- **What you should do**: Begin at the first line below and copy each line exactly, ending with the line where "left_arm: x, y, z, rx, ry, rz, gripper" appears.

- **Data segment**:
+++++
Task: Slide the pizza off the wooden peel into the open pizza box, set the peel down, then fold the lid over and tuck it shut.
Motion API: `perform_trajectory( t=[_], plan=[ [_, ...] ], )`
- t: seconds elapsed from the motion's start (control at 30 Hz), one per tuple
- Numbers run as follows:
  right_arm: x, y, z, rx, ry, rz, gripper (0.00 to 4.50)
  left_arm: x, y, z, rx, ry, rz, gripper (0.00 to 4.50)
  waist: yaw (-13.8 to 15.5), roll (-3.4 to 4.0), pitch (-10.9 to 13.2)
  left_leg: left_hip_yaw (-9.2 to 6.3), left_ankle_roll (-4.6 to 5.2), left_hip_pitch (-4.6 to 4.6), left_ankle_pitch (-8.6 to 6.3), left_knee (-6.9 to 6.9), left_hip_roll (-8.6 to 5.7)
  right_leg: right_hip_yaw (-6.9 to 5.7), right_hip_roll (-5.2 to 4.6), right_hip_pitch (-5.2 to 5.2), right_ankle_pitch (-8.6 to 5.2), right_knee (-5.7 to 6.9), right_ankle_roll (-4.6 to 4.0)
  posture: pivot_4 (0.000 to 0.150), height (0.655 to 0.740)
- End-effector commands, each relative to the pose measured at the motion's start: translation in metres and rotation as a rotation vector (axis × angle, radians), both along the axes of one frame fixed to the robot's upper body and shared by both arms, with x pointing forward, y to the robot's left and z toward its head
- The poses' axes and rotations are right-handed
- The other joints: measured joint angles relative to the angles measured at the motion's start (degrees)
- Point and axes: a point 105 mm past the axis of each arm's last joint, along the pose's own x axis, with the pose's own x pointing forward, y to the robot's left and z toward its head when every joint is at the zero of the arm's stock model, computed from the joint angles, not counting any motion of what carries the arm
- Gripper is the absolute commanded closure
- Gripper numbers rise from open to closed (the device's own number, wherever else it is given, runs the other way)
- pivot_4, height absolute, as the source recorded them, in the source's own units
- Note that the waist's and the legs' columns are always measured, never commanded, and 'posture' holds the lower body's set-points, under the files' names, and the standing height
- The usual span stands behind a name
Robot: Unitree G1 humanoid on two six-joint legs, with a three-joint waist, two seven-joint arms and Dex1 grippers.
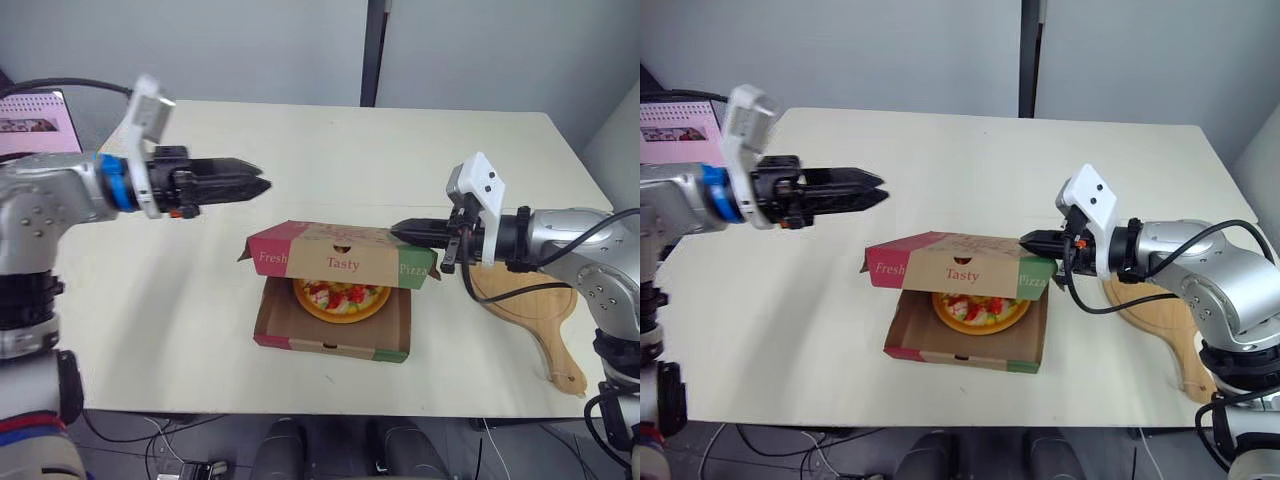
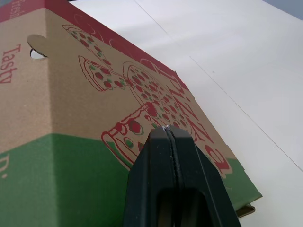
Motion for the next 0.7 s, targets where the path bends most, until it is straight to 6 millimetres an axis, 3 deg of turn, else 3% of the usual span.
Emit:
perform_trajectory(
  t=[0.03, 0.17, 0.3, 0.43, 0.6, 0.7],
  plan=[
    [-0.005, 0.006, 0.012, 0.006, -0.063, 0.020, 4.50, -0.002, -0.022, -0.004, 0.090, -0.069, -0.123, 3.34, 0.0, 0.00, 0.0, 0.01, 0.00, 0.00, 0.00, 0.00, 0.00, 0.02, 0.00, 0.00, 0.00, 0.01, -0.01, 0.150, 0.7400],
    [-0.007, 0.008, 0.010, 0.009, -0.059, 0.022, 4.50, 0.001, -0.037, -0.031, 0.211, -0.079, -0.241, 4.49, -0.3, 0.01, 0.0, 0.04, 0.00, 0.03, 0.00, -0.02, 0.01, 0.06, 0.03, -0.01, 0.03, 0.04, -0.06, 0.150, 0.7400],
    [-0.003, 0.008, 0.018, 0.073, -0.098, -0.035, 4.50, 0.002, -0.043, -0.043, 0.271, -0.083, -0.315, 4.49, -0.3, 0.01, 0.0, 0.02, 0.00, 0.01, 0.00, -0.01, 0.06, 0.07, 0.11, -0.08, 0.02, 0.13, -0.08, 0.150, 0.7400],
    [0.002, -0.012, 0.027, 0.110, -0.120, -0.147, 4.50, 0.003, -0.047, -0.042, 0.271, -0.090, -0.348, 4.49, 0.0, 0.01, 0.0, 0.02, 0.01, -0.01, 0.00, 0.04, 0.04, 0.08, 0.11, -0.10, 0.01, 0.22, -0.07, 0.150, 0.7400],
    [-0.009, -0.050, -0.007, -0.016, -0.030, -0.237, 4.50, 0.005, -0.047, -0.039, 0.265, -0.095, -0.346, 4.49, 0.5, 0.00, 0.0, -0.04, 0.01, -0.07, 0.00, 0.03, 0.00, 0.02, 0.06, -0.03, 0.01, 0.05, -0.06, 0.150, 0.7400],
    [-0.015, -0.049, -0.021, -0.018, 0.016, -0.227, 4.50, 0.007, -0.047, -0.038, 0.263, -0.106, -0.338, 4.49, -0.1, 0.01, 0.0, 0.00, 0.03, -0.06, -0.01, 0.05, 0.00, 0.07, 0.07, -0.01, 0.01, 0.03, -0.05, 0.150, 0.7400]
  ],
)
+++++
- **Answer to this problem**:
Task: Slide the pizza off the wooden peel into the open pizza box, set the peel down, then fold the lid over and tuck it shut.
Motion API: `perform_trajectory( t=[_], plan=[ [_, ...] ], )`
- t: seconds elapsed from the motion's start (control at 30 Hz), one per tuple
- Numbers run as follows:
  right_arm: x, y, z, rx, ry, rz, gripper (0.00 to 4.50)
  left_arm: x, y, z, rx, ry, rz, gripper (0.00 to 4.50)

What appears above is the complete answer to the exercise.